Use of Solitary Confinement During Pandemic Detrimental To Prisoners and Not Slowing Spread of COVID-19
How is that if they are separated from other prisoners?
It is well known that no one likes to be confined in one space for too long. Even more so in prison. Many prisoners who have COVID-19 symptoms have not reported their issues or sought medical help as they know doing so would result in being locked into a solitary confinement cell. Rather than telling prison staff of their conditions, they brave the storm—but at the same time infect other prisoners.
David Maglio, the first prisoner to test positive for COVID-19 at the Wyatt Detention Facility in Rhode Island, was isolated after testing positive. He said, “I felt like I was locked in a closet and I had to bang on the door to get any attention. People looked at me like I was a zombie.”
David Maglio is one of many prisoners who were left banging on doors in prisons all over the country.
More than 15 consecutive days in solitary confinement is defined under international law as torture under the United Nation’s Nelson Mandela Rules. This is because the cells used for solitary are intentionally designed to cause sensory and social deprivation. Although they may be the only space available in many prisons to medically isolate infected people, solitary confinement units also are used as an extreme method of punishment.
Brie Williams, a founder and director of Amend, a prison reform group at University of California, San Francisco, weighed in on the solitary confinement/COVID-19 epidemic as well. She commented that separating prisoners is a public health measure to prevent the spread of the virus in prisons and jails but that using solitary confinement to do it will only make things worse.
Lauren Brinkley-Rubinstein, an assistant professor of social medicine at the University of North Carolina at Chapel Hill, noted in her research on the subject that prisoners who had spent time in solitary were more likely to die in the year after release, and from suicide in particular.

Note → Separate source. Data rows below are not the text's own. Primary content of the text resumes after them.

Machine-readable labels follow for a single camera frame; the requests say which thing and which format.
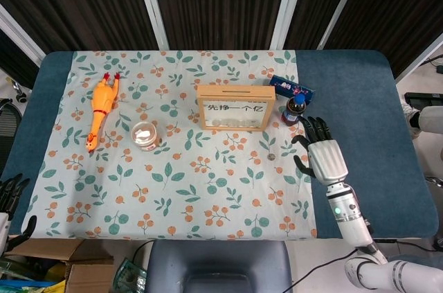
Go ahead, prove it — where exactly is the yellow plastic bag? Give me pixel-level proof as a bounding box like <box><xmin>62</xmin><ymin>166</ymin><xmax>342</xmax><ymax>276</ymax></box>
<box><xmin>43</xmin><ymin>261</ymin><xmax>69</xmax><ymax>293</ymax></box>

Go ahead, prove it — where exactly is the white trouser leg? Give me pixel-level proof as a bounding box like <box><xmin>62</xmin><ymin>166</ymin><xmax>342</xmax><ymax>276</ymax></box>
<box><xmin>418</xmin><ymin>105</ymin><xmax>443</xmax><ymax>133</ymax></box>

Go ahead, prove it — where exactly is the black floor device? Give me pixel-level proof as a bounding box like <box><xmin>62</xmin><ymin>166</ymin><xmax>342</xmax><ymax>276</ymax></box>
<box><xmin>404</xmin><ymin>91</ymin><xmax>443</xmax><ymax>107</ymax></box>

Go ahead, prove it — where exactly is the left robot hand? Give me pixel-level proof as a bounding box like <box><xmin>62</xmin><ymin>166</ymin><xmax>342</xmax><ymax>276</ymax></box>
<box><xmin>0</xmin><ymin>173</ymin><xmax>38</xmax><ymax>256</ymax></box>

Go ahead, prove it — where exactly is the cola bottle with blue cap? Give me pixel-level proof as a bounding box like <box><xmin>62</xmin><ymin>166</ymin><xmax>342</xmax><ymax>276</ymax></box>
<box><xmin>280</xmin><ymin>94</ymin><xmax>307</xmax><ymax>126</ymax></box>

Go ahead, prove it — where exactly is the small cardboard box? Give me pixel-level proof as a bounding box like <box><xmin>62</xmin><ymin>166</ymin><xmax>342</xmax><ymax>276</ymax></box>
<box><xmin>65</xmin><ymin>263</ymin><xmax>115</xmax><ymax>293</ymax></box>

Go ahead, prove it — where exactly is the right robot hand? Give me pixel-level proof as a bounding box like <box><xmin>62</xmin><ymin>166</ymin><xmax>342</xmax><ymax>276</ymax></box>
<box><xmin>291</xmin><ymin>116</ymin><xmax>349</xmax><ymax>185</ymax></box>

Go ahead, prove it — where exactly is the orange rubber chicken toy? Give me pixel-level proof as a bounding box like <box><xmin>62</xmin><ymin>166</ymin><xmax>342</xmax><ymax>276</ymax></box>
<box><xmin>85</xmin><ymin>71</ymin><xmax>122</xmax><ymax>154</ymax></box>

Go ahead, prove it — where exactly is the wooden frame coin bank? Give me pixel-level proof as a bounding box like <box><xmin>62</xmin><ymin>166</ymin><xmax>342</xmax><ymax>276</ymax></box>
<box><xmin>196</xmin><ymin>85</ymin><xmax>277</xmax><ymax>132</ymax></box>

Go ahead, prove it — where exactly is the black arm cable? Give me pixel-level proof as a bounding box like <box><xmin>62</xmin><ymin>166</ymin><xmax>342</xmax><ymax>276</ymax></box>
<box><xmin>292</xmin><ymin>245</ymin><xmax>359</xmax><ymax>287</ymax></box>

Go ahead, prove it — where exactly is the large cardboard box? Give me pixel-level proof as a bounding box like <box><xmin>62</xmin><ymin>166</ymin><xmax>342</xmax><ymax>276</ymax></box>
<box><xmin>10</xmin><ymin>238</ymin><xmax>115</xmax><ymax>267</ymax></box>

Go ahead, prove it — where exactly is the white sneaker on foot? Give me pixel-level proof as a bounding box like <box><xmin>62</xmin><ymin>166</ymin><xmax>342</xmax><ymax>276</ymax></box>
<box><xmin>408</xmin><ymin>100</ymin><xmax>423</xmax><ymax>139</ymax></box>

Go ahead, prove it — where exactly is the floral print tablecloth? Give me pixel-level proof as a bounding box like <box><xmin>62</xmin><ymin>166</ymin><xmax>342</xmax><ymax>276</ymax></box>
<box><xmin>26</xmin><ymin>50</ymin><xmax>318</xmax><ymax>240</ymax></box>

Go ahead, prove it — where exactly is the black mesh office chair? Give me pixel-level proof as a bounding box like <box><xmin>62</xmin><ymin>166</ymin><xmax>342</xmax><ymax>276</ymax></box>
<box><xmin>0</xmin><ymin>97</ymin><xmax>24</xmax><ymax>176</ymax></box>

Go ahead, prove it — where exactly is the green plastic bag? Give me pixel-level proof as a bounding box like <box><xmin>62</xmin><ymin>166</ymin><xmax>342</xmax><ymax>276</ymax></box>
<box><xmin>113</xmin><ymin>258</ymin><xmax>148</xmax><ymax>293</ymax></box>

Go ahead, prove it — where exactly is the blue tissue pack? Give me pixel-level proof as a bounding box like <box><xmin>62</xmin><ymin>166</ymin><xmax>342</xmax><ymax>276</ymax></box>
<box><xmin>269</xmin><ymin>74</ymin><xmax>316</xmax><ymax>104</ymax></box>

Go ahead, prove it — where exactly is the clear plastic cup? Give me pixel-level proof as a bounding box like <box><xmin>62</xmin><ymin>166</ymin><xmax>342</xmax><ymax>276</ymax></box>
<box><xmin>130</xmin><ymin>121</ymin><xmax>163</xmax><ymax>152</ymax></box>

Placing jails and prisons on lockdown status does not seem to have helped stop the spread of the virus. Most of the old prisons have minimal ventilation and limited access to protective equipment. Prisons were never built to allow social distancing. Common sense says air flow through connected cells and dormitories also enhances the risk of infection. So what is isolating prisoners in cells really helping?
The winter seemed to made things even worse, as COVID-19 is believed to spread faster under cold and dry conditions. Many prisons keep windows closed to prevent cold, which reduces ventilation and increases transmission.
We are the leader in the free world in incarcerating our citizens, with 2.3 million people sitting in the gallows. Many prisons are far overcapacity. This makes our prison population more susceptible to death from COVID-19 as prisoners are packed into small spaces with no way to social distance.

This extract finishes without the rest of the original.